Look through the entries that follow and count the lines with the word "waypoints". The reply is that number alone.

(Data extracted from a collection)
-- Opening Marker --
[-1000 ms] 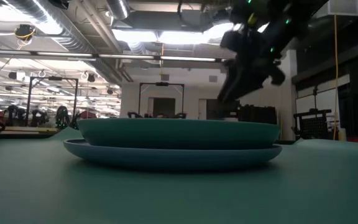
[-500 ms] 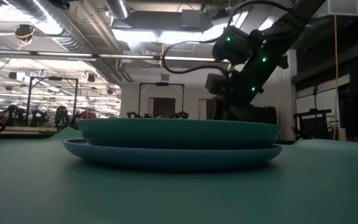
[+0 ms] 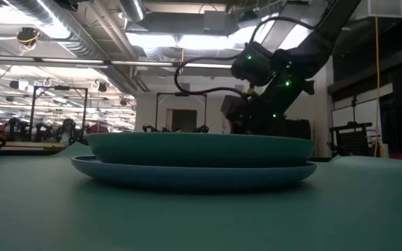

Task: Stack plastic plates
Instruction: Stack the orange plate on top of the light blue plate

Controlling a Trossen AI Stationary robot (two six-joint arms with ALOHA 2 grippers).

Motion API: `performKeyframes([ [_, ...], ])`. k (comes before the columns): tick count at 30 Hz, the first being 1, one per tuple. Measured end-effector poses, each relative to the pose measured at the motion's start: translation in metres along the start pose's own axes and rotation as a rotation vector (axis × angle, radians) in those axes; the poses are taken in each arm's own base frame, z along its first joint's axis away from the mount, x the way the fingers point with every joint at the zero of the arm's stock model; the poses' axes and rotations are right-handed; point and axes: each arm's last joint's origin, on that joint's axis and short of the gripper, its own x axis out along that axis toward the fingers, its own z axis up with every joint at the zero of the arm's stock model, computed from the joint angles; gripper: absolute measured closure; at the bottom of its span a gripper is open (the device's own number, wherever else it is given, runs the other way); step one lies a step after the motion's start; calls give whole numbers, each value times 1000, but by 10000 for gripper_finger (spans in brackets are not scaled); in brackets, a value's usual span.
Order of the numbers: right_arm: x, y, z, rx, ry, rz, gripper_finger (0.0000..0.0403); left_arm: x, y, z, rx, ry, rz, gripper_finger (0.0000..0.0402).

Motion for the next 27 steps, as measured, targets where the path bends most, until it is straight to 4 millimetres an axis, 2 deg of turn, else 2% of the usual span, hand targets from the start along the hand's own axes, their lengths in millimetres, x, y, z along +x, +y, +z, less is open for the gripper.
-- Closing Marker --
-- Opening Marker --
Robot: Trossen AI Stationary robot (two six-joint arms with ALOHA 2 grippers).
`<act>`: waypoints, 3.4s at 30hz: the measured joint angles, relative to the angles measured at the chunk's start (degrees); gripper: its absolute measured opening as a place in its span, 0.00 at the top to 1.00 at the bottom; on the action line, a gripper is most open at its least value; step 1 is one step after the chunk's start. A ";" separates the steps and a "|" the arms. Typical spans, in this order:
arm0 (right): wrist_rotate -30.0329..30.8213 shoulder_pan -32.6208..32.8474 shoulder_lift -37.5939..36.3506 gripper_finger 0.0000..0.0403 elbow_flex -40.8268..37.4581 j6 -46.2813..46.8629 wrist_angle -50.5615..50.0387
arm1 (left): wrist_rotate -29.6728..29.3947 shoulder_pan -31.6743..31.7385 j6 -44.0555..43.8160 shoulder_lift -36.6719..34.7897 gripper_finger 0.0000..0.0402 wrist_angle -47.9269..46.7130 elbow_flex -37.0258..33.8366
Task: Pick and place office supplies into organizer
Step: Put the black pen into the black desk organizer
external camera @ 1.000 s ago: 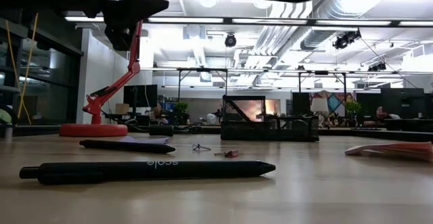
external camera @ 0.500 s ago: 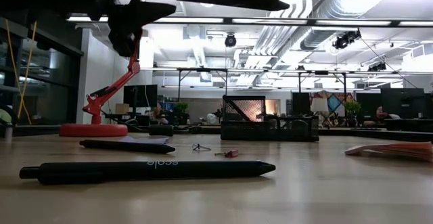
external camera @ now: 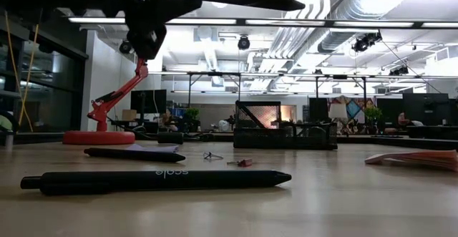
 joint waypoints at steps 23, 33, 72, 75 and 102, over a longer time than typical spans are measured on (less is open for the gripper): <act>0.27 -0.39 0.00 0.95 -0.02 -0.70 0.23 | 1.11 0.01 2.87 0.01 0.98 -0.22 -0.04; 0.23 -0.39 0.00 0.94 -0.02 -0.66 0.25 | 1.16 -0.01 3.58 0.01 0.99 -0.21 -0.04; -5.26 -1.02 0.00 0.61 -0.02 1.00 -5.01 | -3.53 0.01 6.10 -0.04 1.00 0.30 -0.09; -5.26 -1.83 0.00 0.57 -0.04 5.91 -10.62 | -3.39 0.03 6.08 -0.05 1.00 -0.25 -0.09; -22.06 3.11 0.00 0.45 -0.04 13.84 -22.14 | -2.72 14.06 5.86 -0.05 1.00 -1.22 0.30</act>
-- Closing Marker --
→ Exercise answer: 2